The reason you get sequential scans is because Postgres believes it will read fewer disk pages in such a way as to use indexes. This is probably correct. Think, if you use an index without coverage, you need to read all the relevant index pages. it essentially lists the line identifiers. Then the database engine needs to read each relevant data page.
Your position table uses 71 bytes per row, plus any type of geometry (I will assume 16 bytes for illustration), amounting to 87 bytes. Postgres page - 8192 bytes. So you have approximately 90 lines per page.
Your query matches 3950815 of 5563070 rows, or about 70% of the total. Assuming the data is randomly distributed as far as your filters are concerned, the likelihood that the corresponding row cannot be found on the data page is almost 30%. This is essentially nothing. Therefore, no matter how good your indexes are, you still have to read all the data pages. If you still have to read all the pages, scanning the table is usually a good approach.
Get out here, this is what I said, not a covering index. If you are ready to create indexes that themselves can respond to queries, you may not search for data pages at all, so you are back in the game. I would advise you to pay attention to the following:
flight_2012_09_12 (flightkey, departure, arrival) position_2012_09_12 (filghtkey, time, lon, ...) position_2012_09_12 (lon, time, flightkey, ...) position_2012_09_12 (time, long, flightkey, ...)

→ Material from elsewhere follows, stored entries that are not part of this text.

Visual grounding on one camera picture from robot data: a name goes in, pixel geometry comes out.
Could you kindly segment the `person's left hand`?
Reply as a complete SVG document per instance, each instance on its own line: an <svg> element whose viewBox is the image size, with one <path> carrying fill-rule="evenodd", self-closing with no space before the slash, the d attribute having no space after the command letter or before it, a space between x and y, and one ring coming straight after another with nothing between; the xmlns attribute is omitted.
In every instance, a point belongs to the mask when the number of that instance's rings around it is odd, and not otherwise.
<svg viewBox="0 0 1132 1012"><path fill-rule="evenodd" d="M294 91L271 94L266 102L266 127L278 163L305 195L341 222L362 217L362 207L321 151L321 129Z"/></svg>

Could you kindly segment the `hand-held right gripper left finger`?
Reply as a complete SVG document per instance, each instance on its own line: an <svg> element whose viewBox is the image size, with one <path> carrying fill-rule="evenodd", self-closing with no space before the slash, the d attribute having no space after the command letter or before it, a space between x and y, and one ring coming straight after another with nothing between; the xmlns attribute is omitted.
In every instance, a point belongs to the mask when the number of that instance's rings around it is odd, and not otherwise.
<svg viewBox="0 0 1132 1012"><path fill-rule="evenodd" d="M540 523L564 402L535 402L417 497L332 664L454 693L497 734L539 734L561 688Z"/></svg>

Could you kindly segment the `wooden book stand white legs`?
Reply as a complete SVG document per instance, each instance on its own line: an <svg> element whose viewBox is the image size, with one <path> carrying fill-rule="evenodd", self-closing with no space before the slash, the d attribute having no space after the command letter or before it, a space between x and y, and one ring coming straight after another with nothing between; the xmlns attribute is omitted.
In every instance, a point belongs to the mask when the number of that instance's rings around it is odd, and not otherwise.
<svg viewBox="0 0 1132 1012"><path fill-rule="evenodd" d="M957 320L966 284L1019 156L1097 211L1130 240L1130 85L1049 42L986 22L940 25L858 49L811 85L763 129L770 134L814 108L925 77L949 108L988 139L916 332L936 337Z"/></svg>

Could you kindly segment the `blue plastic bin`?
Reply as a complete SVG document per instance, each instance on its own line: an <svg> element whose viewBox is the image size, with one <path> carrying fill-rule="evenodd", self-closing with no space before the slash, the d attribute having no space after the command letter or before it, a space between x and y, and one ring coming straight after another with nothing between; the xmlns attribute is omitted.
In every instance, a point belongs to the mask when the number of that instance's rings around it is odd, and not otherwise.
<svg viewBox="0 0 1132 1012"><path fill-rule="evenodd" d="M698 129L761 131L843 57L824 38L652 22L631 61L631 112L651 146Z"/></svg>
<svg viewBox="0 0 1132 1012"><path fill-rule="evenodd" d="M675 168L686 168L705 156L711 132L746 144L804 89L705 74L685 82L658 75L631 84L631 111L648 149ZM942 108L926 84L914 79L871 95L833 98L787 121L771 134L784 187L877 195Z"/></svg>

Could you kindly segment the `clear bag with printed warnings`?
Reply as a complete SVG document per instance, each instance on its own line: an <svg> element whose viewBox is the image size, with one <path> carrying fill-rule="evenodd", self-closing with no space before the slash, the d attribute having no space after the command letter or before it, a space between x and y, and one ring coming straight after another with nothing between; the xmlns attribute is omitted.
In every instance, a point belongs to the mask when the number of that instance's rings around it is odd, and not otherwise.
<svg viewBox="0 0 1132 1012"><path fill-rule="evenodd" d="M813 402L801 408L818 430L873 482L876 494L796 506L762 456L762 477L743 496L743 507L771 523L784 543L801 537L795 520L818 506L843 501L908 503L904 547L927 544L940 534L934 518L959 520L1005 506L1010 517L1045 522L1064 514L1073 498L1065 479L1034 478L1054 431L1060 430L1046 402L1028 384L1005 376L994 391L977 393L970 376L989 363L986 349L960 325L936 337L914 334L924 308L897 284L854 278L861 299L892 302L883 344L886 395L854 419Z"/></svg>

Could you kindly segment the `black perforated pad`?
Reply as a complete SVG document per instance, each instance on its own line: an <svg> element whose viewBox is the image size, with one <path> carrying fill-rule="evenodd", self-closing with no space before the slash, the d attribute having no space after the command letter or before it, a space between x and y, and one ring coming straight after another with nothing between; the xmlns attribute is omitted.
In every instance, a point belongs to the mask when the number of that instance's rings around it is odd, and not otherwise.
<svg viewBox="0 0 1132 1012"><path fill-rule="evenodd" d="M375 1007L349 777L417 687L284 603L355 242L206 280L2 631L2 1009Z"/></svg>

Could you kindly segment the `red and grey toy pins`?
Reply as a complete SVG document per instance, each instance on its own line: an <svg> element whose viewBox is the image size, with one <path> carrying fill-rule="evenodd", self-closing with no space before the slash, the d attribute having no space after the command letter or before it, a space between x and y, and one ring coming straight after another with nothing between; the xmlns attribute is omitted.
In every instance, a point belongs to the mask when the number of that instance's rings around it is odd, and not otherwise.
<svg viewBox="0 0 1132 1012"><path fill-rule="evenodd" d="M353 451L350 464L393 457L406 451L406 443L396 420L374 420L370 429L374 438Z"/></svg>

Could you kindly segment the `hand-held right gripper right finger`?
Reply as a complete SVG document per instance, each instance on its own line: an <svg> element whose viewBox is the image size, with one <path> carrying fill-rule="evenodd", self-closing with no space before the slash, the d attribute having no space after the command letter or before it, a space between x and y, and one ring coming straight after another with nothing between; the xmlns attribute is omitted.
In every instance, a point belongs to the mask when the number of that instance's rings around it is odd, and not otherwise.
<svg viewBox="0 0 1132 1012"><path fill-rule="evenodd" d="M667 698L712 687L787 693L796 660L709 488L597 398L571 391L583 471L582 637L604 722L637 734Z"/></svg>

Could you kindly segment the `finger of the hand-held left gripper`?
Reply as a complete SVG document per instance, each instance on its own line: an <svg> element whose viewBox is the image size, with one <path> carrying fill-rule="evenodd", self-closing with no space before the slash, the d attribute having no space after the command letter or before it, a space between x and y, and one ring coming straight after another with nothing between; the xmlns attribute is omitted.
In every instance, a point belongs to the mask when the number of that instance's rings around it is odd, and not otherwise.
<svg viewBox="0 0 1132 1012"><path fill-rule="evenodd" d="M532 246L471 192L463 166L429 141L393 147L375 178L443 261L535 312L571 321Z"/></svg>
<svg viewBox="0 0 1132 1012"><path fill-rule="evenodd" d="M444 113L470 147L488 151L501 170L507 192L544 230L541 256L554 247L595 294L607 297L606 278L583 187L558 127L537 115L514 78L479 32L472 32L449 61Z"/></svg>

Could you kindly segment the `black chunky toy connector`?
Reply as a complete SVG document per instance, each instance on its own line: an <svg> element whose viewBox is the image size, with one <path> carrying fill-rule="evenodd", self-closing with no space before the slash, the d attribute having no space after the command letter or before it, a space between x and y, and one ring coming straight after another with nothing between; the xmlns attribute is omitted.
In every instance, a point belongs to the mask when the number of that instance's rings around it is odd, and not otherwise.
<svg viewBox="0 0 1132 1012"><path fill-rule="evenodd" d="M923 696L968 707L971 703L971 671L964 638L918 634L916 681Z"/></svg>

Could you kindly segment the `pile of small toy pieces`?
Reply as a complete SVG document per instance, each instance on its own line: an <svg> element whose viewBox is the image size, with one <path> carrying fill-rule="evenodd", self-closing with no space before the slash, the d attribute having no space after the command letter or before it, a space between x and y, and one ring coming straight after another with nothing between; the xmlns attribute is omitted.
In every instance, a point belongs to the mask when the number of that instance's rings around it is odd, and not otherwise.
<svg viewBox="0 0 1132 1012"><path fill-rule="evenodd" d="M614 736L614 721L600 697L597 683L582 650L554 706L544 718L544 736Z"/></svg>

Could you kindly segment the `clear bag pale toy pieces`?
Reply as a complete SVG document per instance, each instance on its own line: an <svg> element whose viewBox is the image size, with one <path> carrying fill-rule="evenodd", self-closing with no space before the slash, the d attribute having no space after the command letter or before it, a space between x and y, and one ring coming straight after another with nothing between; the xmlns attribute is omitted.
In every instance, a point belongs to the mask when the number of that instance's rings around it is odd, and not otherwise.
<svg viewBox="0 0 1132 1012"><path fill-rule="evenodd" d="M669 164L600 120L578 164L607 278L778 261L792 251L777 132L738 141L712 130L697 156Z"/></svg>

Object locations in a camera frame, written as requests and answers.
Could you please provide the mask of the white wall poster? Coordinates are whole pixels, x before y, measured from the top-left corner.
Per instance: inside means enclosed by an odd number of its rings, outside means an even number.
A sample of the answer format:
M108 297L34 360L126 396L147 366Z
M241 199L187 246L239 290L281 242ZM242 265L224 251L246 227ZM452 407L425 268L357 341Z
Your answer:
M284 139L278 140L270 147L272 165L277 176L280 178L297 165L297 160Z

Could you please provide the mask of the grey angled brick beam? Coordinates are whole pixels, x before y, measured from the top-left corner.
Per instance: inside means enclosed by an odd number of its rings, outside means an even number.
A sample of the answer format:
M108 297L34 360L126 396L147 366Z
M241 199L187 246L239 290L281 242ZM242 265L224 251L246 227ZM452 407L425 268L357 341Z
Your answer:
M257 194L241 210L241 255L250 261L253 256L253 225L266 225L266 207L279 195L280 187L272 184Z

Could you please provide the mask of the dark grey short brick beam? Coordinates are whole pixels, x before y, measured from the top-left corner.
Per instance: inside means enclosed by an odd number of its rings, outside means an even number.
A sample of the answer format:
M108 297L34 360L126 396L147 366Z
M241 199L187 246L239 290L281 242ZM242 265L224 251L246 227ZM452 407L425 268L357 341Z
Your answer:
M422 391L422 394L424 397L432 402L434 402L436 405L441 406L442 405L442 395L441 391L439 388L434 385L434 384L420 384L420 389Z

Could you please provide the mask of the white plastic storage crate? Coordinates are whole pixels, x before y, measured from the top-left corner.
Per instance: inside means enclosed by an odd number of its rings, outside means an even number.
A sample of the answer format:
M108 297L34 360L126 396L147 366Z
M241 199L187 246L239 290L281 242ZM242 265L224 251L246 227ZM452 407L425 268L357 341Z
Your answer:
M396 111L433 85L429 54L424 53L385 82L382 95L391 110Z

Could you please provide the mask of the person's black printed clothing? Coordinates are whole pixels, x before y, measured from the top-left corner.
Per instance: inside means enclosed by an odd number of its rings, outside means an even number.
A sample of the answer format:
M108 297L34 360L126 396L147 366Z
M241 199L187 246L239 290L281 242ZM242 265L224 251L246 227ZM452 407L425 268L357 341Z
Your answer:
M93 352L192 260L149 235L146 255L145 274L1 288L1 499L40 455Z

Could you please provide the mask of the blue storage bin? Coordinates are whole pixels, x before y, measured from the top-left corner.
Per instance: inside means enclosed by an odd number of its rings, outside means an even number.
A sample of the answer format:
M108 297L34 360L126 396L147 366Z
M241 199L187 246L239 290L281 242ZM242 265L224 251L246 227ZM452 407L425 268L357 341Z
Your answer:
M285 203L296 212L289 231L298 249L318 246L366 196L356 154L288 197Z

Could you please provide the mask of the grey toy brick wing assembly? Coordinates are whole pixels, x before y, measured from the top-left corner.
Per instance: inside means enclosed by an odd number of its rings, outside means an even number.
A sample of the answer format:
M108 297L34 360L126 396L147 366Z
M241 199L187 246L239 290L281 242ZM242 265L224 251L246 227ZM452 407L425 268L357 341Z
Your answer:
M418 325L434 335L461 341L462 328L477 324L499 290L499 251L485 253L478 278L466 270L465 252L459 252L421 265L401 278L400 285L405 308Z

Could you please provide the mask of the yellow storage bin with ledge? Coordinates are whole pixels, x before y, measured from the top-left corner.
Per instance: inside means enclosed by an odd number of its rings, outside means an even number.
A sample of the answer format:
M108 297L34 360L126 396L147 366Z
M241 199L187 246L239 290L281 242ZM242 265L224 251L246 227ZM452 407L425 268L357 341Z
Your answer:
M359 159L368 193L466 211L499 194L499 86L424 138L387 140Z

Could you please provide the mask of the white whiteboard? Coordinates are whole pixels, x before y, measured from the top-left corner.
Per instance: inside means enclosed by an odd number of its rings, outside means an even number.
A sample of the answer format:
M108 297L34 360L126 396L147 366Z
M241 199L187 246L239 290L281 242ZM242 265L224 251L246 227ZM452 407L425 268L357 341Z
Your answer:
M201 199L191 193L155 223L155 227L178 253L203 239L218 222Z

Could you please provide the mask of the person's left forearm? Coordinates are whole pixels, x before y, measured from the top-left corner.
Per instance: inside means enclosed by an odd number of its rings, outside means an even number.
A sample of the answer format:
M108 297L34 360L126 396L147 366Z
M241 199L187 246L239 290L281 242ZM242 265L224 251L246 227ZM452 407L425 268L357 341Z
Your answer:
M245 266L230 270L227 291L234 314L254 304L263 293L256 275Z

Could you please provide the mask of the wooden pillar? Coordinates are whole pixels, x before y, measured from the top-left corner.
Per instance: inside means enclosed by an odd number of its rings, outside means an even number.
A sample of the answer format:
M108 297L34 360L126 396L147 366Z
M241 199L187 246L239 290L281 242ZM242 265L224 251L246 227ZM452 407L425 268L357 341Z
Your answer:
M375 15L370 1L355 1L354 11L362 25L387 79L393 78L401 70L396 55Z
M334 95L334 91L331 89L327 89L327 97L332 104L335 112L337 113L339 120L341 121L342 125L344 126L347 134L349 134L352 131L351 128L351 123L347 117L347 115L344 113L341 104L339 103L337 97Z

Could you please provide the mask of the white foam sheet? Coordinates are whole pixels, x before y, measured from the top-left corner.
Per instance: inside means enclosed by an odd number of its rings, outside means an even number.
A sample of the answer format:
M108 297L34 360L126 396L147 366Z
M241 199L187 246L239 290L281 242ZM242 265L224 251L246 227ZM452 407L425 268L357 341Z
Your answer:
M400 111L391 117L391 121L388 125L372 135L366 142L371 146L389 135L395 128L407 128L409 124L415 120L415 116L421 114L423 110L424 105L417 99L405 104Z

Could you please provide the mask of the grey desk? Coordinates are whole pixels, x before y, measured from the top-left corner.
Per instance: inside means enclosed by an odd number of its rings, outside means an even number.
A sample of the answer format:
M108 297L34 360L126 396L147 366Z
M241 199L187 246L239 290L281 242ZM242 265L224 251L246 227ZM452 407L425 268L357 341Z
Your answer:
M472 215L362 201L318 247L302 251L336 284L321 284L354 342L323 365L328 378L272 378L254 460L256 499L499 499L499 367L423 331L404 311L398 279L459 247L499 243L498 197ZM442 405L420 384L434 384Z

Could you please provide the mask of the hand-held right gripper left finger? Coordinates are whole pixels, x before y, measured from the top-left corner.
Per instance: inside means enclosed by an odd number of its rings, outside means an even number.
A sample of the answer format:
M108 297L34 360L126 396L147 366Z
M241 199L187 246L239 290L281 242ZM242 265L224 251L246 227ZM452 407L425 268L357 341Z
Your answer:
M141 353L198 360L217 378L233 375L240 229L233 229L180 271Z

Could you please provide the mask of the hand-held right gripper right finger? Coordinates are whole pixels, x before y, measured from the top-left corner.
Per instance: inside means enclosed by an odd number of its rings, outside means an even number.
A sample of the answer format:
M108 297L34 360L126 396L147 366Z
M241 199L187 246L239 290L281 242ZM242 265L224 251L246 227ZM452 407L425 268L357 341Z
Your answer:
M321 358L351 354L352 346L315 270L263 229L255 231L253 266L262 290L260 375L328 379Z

The dots here represent the rest of the columns that you select. You only need one of the indices in the position, but itβs hard to say what will turn out to be the best. The first approach may allow merging to be merged into preliminary data, while the cost of reading the entire second index is done for filtering. The second and third allow you to pre-filter the data, but require a hash connection. Indicate how much of the cost will be in the hash join, merge merging can be a good option.
Since your query requires 52 out of 87 bytes per row, and indexes have overhead, you can omit the index, which takes up a lot, if any, less space than the table itself.
Another approach is to attack the "randomly distributed" side, looking at clustering.